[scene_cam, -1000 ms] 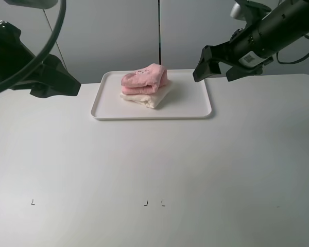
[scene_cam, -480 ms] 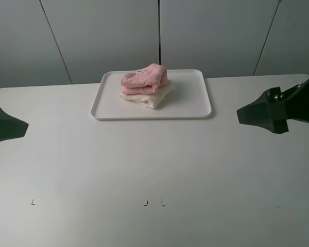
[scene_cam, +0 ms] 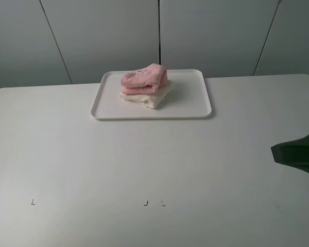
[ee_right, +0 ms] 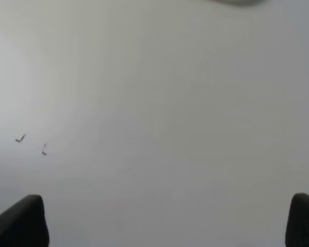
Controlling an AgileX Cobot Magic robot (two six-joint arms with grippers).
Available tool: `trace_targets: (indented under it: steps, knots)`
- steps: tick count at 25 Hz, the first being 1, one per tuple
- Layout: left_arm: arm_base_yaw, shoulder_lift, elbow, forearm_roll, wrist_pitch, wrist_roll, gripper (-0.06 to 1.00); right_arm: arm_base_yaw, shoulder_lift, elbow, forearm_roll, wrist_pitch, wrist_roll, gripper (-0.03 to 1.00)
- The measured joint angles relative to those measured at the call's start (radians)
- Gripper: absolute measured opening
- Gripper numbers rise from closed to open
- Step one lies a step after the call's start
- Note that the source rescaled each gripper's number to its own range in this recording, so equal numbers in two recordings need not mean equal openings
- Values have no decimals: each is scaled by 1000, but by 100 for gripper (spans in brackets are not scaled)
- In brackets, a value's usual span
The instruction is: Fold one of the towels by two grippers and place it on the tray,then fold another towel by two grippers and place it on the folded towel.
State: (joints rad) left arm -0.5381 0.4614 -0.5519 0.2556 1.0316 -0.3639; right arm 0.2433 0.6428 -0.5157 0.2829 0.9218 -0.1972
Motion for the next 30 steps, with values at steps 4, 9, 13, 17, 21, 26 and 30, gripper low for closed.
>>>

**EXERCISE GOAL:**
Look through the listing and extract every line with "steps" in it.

**EXERCISE OUTPUT:**
Available tool: `trace_targets: (indented under it: steps, knots)`
- steps: tick count at 25 Hz, the first being 1, one per tuple
Motion for the next 30 steps, with values at steps 4, 9, 13, 17, 21, 26 and 30, gripper low for closed.

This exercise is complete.